What people with disabilities have to deal with when we make the decision to not work a job is dealing with the stigma of not working a job. Stigma is a negative stereotype and discrimination is the behavior that results from this negative stereotype . The discrimination can come in the form of coercion, interference, or intimidation, which these actions have been deemed unlawful under the Americans With Disabilities Act under section 12203(b) . Since a person with a disability is capable of arguing they are dealing with stigma should they apply for their disability benefits, it is important to learn what stigma is and how that is related to what people with disabilities deal with when they pursue an alternative means to an earned income.
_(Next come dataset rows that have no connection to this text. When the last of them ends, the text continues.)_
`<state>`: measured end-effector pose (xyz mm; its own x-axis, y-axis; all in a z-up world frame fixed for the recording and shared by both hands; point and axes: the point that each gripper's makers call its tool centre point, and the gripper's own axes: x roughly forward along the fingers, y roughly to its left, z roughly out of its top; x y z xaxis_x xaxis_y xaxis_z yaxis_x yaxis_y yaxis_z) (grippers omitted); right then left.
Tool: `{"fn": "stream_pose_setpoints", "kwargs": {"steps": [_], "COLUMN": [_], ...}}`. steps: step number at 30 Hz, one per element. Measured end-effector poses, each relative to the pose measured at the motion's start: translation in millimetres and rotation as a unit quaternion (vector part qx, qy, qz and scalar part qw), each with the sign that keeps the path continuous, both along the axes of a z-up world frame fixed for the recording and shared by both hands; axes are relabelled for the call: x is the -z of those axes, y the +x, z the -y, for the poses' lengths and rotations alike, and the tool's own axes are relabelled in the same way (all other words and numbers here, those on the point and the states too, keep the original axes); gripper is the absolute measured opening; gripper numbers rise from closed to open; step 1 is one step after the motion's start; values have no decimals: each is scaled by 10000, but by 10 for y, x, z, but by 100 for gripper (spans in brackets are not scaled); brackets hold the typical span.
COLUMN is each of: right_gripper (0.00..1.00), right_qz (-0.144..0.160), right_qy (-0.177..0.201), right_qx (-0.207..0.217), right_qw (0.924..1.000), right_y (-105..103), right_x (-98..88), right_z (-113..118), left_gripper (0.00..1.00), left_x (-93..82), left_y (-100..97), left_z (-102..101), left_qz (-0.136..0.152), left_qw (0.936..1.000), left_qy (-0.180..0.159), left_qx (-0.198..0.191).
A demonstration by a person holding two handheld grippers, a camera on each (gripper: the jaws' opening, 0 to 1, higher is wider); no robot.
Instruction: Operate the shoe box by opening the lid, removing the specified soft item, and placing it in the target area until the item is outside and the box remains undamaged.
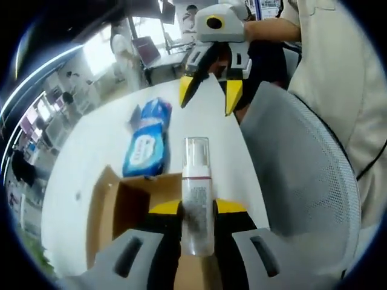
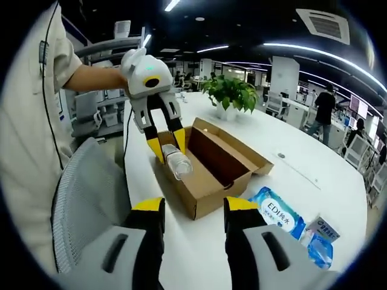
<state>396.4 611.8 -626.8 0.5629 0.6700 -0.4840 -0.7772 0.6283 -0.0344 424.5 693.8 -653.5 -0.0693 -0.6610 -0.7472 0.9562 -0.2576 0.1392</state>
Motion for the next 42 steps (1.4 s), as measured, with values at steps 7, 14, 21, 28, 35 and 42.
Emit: {"fn": "stream_pose_setpoints", "kwargs": {"steps": [7,14,21,28,35,42], "right_gripper": [28,21,18,17,17,16], "right_qz": [23,45,44,102,112,11], "right_qy": [35,-4,-42,-67,-175,-302], "right_qx": [-272,-601,-859,-1075,-1206,-1202], "right_qw": [9996,9982,9963,9941,9925,9923], "right_y": [-43,-108,-158,-180,-201,-223], "right_x": [-28,-43,-60,-107,-94,-91], "right_z": [-132,-236,-310,-371,-370,-361], "left_gripper": [17,17,17,17,17,17], "left_x": [-47,-83,-104,-110,-79,-29], "left_y": [-140,-227,-290,-343,-361,-395], "left_z": [84,139,198,246,293,344], "left_qz": [-117,-245,-293,-291,-286,-336], "left_qw": [9996,9988,9977,9966,9961,9960], "left_qy": [-174,-324,-458,-555,-578,-557], "left_qx": [170,284,412,532,600,616]}}
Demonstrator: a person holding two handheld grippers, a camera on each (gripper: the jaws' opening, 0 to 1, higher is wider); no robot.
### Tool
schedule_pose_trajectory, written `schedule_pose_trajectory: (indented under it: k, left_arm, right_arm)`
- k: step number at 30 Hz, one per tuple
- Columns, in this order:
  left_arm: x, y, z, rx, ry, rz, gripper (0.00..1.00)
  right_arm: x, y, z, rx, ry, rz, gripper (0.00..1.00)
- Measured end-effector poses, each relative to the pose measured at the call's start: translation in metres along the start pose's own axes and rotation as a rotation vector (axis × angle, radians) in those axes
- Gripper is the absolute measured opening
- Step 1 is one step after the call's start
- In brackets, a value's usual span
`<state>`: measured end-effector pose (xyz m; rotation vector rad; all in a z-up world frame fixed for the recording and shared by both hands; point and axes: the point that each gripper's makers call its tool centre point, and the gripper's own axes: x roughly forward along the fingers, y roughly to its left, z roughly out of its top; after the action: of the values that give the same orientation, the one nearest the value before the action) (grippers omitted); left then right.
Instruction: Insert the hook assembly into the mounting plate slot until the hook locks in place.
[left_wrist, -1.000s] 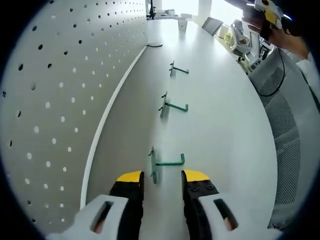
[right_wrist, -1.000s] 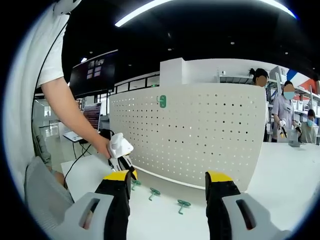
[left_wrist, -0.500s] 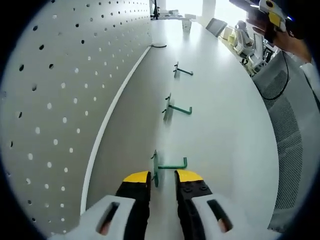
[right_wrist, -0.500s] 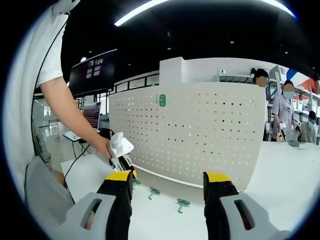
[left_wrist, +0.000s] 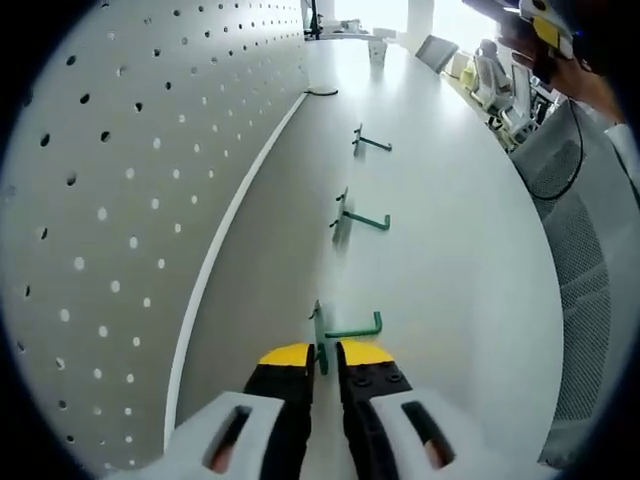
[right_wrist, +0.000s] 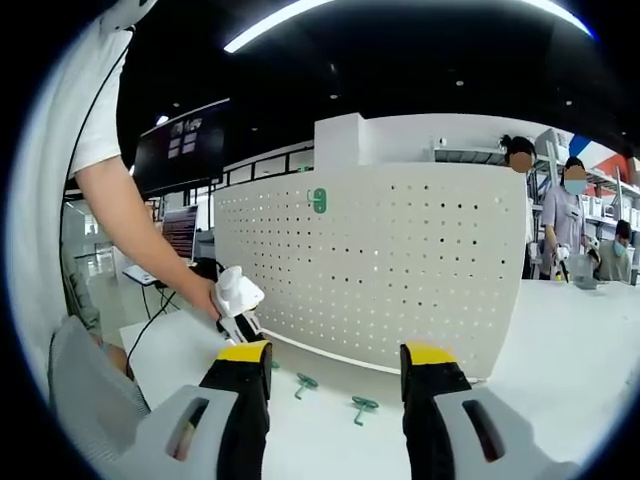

Stigma often comes from dealing with a lack of understanding  when people with autism must live their lives as if they have autism, which the same that can be said for any disability. We describe people with autism as neurodivergent. The neurodiverse must deal with neurotypicals who expect us to behave and live as if we are not neurodivergent. When we genuinely are different from neurotypicals, what we do for a job is capable of looking completely different from what neurotypicals do, which is why the neurodiverse deal with the lack of understanding when neurotypicals do not understand why we pursue something they would not consider a career.
For the autistic or any disability, the reason why we pursue such a different career is so we do not have to deal with how we are disabled by the world we live in. Even if we can’t completely negate that, simply minimizing how much we deal with our disabilities makes a huge difference in our day-to-day lives. A matter of fact, the Americans With Disabilities Act acknowledges that, although the American disability benefits system is infamous amongst the high functioning when our applications for SSI are turned down.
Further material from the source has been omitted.